Instructions for the task:
Return exactly and only these lines: the first of the listing through the one containing "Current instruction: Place".

──────────

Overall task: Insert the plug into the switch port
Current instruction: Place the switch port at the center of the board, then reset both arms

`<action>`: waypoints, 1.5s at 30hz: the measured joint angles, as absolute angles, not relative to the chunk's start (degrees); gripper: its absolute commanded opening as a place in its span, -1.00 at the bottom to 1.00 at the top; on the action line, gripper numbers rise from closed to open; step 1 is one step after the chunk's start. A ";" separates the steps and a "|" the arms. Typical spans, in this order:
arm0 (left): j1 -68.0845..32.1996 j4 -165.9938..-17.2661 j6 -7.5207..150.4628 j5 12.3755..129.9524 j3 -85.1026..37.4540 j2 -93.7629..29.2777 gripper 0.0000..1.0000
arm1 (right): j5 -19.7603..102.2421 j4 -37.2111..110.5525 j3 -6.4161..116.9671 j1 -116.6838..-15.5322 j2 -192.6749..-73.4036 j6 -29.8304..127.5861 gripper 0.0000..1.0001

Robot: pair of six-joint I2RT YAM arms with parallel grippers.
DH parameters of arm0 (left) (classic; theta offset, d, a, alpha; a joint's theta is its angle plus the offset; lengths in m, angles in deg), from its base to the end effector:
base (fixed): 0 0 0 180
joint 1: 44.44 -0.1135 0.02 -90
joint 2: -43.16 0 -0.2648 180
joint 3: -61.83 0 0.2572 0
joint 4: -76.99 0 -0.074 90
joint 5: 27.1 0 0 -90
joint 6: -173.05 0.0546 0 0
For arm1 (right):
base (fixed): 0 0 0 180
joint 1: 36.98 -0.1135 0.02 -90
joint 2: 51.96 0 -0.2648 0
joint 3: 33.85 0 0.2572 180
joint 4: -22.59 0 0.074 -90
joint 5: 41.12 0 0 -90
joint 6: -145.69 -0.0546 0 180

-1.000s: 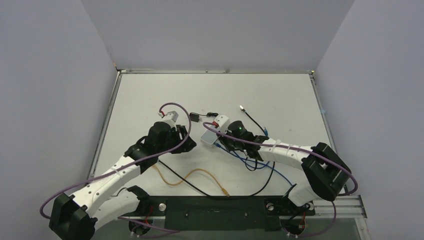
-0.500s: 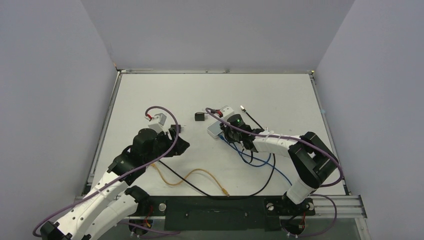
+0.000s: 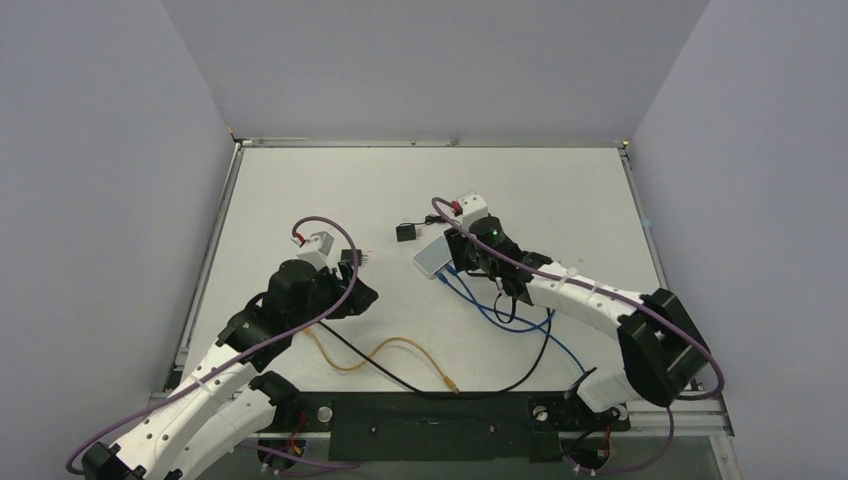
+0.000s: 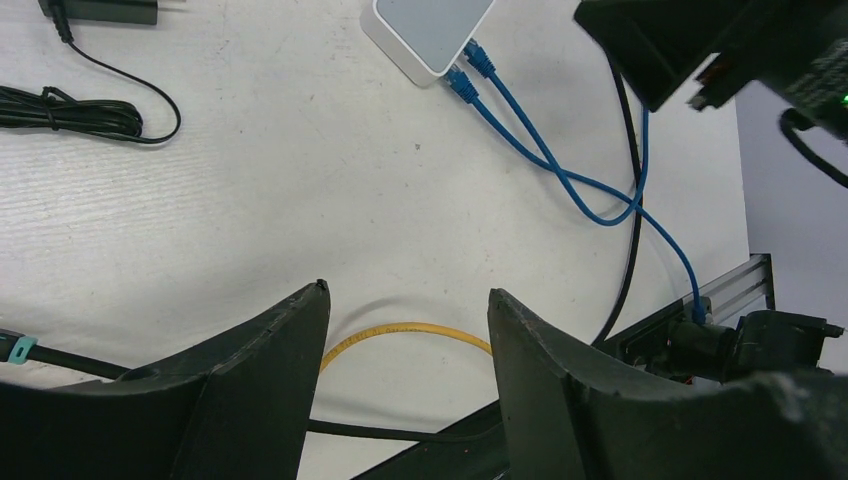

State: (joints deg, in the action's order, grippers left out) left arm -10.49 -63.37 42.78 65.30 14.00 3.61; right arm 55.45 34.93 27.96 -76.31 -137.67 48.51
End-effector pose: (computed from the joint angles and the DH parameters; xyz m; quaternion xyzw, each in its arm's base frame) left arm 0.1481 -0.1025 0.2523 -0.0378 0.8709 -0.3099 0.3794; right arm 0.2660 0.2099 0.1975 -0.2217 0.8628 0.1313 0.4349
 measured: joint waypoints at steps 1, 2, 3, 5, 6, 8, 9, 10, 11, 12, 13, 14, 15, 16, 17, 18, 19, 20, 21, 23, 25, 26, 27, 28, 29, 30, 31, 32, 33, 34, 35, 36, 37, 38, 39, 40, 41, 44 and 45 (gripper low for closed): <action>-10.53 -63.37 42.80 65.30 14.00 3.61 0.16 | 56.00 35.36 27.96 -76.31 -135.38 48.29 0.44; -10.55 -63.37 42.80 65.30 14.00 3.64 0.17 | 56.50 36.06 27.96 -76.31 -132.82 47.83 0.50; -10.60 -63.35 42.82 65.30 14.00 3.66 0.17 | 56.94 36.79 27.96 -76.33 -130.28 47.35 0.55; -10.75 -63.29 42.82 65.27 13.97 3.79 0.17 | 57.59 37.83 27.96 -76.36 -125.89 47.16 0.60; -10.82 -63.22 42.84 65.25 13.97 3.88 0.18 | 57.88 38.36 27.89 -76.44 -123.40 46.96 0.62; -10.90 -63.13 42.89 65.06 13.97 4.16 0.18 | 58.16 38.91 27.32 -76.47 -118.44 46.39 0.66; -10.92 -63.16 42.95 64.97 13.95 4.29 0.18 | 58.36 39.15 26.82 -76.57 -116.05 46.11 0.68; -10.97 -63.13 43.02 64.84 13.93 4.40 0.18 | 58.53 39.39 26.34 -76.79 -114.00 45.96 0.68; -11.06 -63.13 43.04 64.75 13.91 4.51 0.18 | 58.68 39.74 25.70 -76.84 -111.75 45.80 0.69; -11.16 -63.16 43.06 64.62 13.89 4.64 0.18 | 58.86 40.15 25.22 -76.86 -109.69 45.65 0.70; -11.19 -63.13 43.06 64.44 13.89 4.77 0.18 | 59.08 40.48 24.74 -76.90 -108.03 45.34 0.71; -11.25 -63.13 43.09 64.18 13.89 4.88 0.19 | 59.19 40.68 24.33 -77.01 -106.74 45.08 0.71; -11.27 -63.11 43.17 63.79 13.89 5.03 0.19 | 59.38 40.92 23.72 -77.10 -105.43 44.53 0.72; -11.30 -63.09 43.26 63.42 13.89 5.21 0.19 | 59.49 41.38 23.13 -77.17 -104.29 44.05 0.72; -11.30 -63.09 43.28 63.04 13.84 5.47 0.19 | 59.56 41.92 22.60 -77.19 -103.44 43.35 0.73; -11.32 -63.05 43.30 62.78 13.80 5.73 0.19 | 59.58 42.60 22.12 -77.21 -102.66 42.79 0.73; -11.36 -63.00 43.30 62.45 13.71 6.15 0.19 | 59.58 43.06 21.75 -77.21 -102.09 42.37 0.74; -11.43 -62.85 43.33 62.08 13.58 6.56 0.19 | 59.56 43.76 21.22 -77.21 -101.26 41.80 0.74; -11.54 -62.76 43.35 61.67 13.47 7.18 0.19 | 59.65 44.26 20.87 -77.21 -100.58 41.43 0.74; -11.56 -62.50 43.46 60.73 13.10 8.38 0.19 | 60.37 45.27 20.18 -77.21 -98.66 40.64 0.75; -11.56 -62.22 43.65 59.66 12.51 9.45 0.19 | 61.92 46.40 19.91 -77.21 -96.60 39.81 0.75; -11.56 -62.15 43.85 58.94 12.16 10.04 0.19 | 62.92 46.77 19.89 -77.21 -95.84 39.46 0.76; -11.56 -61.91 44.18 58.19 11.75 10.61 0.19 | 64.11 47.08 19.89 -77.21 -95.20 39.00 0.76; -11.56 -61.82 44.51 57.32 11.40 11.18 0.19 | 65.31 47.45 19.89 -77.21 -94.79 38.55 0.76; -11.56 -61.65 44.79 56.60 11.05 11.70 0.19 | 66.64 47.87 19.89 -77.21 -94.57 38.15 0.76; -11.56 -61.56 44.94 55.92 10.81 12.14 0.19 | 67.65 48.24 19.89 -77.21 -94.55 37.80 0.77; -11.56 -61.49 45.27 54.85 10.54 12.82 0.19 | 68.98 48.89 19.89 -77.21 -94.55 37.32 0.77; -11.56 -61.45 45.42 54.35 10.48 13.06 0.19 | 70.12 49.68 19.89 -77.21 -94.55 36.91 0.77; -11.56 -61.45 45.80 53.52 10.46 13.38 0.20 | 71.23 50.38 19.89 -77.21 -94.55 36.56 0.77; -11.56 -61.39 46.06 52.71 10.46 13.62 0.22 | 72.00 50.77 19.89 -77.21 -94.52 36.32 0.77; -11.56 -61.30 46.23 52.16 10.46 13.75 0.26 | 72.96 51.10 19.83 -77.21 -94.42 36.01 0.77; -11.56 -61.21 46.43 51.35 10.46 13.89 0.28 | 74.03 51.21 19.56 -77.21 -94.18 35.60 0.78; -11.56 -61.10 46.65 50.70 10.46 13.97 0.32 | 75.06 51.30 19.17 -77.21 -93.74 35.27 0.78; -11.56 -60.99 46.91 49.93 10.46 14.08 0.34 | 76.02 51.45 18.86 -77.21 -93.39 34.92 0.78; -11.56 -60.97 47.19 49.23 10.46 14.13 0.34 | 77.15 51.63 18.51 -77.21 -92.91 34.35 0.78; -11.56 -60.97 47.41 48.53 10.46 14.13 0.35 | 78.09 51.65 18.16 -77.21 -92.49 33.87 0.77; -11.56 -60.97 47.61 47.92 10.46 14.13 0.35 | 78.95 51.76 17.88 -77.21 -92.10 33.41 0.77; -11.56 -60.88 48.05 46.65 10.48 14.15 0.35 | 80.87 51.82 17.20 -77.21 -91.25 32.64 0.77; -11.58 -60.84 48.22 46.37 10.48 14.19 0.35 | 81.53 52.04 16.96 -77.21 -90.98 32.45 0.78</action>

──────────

Written solution:
Overall task: Insert the plug into the switch port
Current instruction: Place the switch port at the center of the board, then reset both arms

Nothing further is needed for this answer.